**Problem:** Scan the listing below for "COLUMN", then report every line that has it.

***** Record excerpts

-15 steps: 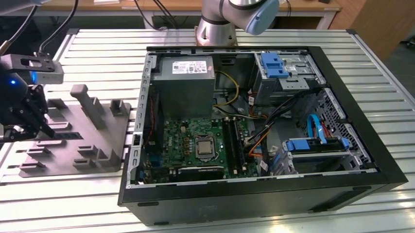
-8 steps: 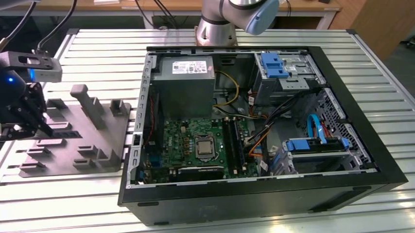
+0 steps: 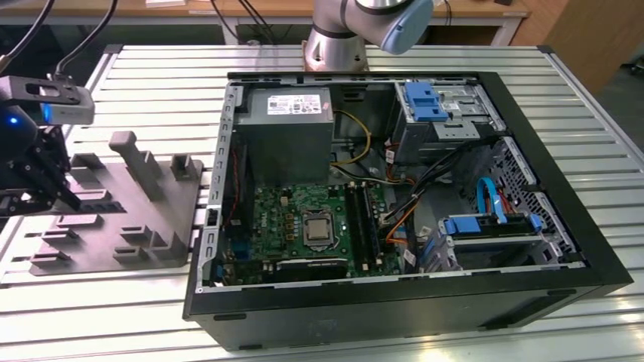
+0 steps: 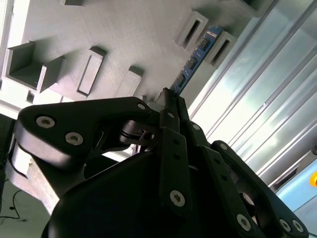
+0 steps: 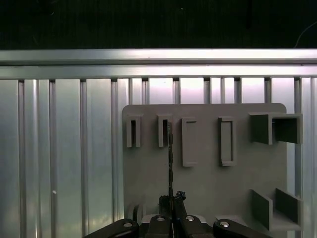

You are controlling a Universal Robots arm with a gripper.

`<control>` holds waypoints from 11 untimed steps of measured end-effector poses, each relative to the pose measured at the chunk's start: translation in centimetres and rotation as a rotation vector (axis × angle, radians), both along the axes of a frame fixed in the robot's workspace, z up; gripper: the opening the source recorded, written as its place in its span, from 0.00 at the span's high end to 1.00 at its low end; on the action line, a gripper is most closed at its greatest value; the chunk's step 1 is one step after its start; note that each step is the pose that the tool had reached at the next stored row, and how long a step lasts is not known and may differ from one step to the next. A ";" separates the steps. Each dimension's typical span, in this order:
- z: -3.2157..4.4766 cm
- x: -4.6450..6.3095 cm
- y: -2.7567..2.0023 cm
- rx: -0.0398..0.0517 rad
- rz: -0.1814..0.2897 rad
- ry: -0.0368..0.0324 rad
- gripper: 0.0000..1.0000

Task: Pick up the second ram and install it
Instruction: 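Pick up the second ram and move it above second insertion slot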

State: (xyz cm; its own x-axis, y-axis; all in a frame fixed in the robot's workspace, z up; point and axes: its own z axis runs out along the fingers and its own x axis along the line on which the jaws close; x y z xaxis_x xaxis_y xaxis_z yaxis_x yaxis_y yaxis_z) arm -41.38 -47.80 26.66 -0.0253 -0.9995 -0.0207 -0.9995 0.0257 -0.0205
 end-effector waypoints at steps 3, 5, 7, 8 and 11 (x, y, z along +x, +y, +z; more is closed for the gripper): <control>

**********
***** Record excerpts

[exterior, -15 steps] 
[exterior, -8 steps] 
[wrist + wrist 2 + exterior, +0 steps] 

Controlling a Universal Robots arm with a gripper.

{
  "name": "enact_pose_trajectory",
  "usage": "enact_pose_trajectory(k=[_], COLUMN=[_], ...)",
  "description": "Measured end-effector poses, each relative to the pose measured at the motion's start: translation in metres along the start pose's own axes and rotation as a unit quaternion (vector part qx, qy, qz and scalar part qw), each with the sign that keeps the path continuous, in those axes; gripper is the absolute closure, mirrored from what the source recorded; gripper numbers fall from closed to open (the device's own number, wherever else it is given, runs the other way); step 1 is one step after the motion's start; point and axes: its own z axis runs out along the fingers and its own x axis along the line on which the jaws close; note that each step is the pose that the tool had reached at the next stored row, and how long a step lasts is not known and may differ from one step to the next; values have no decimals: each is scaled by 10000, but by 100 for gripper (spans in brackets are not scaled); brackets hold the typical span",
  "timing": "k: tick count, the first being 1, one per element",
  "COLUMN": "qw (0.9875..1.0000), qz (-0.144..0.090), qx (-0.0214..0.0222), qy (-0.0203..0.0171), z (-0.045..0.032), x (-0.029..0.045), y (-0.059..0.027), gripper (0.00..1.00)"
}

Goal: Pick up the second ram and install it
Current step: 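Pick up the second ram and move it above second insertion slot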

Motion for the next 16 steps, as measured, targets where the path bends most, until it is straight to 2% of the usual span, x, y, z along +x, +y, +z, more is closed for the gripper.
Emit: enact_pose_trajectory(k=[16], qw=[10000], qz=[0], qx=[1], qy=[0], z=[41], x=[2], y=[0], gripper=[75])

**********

**Your response:**
  "usage": "enact_pose_trajectory(k=[_], COLUMN=[_], ...)",
  "COLUMN": "qw (0.9875..1.0000), qz (-0.144..0.090), qx (-0.0214..0.0222), qy (-0.0203..0.0171), z (-0.045..0.032), x (-0.029..0.045), y (-0.059..0.027), gripper (0.00..1.00)"

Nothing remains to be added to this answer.